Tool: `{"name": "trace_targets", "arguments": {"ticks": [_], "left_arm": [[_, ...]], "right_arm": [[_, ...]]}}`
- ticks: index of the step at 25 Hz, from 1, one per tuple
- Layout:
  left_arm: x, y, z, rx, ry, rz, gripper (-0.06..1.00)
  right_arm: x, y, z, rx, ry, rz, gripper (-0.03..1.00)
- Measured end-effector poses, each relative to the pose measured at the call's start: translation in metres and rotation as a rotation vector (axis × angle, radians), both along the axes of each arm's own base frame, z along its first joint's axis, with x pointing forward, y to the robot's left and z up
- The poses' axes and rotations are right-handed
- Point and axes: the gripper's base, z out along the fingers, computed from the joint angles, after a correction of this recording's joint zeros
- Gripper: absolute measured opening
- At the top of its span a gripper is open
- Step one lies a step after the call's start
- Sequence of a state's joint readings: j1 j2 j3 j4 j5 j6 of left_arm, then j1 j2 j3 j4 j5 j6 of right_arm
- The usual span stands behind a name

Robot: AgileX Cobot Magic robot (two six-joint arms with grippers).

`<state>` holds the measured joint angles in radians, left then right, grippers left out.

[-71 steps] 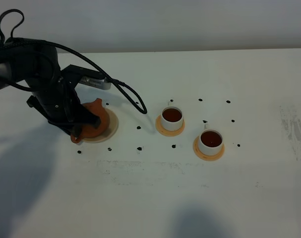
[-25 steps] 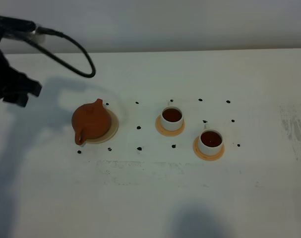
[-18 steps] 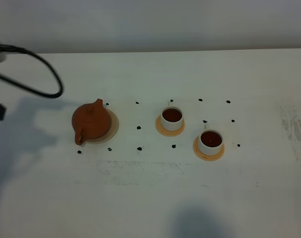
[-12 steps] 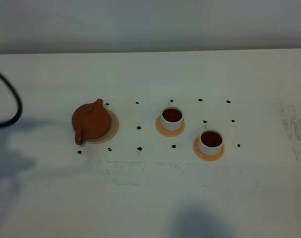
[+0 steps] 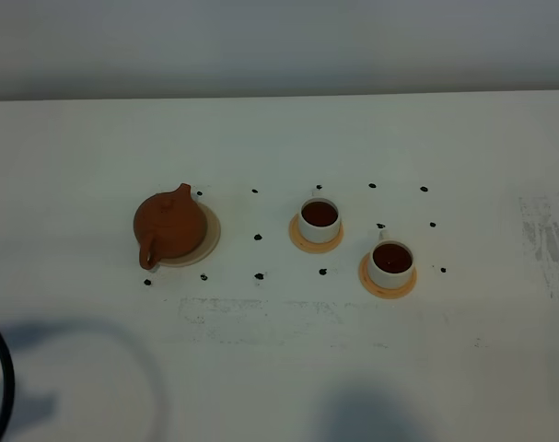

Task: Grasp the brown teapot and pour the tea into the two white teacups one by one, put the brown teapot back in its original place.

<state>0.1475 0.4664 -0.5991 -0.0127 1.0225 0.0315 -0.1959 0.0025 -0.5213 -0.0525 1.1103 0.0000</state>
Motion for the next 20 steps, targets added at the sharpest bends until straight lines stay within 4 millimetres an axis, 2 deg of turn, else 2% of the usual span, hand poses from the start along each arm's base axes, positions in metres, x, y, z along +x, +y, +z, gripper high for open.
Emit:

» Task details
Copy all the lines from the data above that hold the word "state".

» Task output
- Sequence of a state's joint readings: j1 j2 j3 j4 j5 j6 of left_arm, then j1 j2 j3 j4 j5 j6 of right_arm
`<state>` holds the measured joint angles in radians, left then right, grippers left out.
<state>0.1475 0.4664 -0.5991 -0.0127 1.0225 0.0315 -0.1959 0.0025 -0.5213 -0.0525 1.1103 0.0000</state>

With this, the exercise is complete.